Tsuru PaaS

Tsuru PaaS

Tsuru logo

This article is about how a Platform as a Service, named Tsuru, allowed us to handle an increasing flow of applications, widely scale our infrastructure and reduce both costs and workload caused by our growth. With a short learning curve, Tsuru set a high and reproducible quality in production.

Scaling problem

Let’s say you are a new systems engineer at Jumia Travel in charge of site reliability. What would you do if you had to run in production 10 new applications every month? every week? every day? Would you cope with that amount of change without degrading production quality or jeopardizing your budget? A Platform as a Service (PaaS) may be an adequate solution, however finding the right trade-off in terms of cost, feature and learning curve is not trivial.

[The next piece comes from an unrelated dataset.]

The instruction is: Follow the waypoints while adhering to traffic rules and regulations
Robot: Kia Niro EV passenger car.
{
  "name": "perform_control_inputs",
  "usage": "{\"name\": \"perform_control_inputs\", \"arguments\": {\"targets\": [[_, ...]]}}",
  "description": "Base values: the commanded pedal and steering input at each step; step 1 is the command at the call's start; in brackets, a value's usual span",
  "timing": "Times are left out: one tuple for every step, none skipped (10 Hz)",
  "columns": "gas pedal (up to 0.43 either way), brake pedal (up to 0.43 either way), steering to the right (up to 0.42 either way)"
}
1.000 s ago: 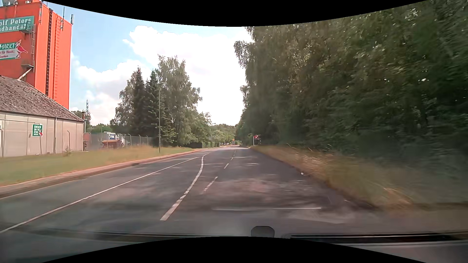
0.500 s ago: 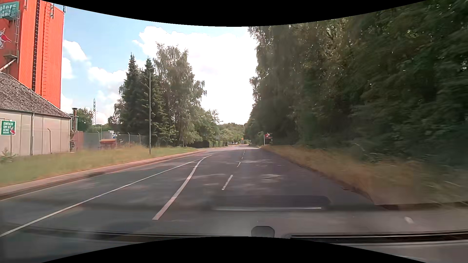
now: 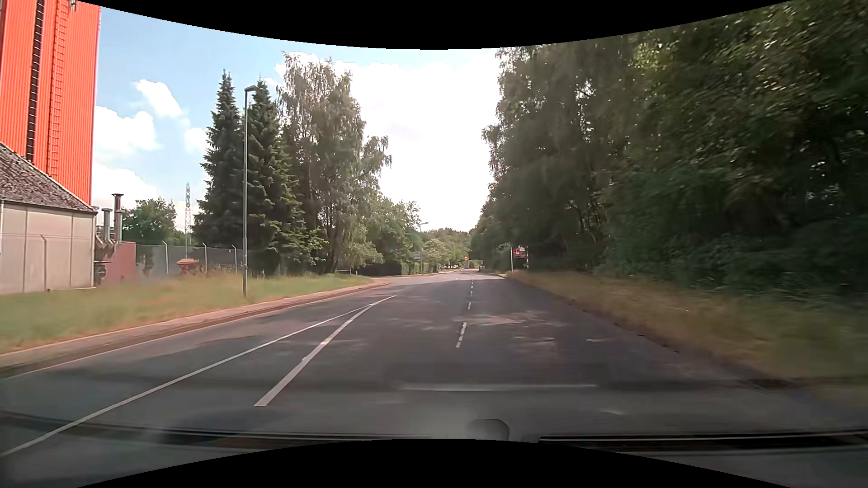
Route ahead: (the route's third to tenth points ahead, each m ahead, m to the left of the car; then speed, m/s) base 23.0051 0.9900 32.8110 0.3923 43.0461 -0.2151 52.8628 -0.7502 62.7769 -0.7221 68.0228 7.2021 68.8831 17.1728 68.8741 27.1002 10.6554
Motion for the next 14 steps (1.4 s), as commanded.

“Production-ready” is not just a matter of having your application running and reliable in a production environment. “Production-ready” implies you have defined processes and tools to deploy, run, monitor and change your application according to real world use-cases. For instance, for each new service you implement, you probably need at least the following:

  • continuous integration/delivery pipeline;
  • deployment process (e.g. continuous deployment);
  • system configuration management recipe;
  • system/middleware/application monitoring;
  • system/middleware/application logging;
  • high availability;
  • horizontal scaling or auto-scaling.

Implementing all these is a lot of work you may not have planned up front… Worse, you may even have to adapt those components according to the type of service - starting with the programming language. Overall, it won’t scale for a increasing flow of new services you wish to run in production.

Solution: increase service level

The table below compares service levels in cloud computing. It was the starting point to solve our scaling problem.

Cloud service levels

Most cloud-based companies now fully operate on IaaS. But, as you can see in the comparison table, IaaS misses a lot of automation in terms of service level that could be beneficial to scale. PaaS is the next and obvious step after IaaS to abstract away the underlying infrastructure so you can focus solely on your application.

You may be considering CaaS (Container as a Service) as a halfway solution between IaaS and PaaS. CaaS is merely a container-based IaaS enhanced with richer features. However, container-based PaaS usually includes CaaS capabilities, so it makes sense to go up to the PaaS level.

After reviewing PaaS solutions, we noticed that most of them support the previous list of services surrounding production environment (and not only production). But which PaaS should I get?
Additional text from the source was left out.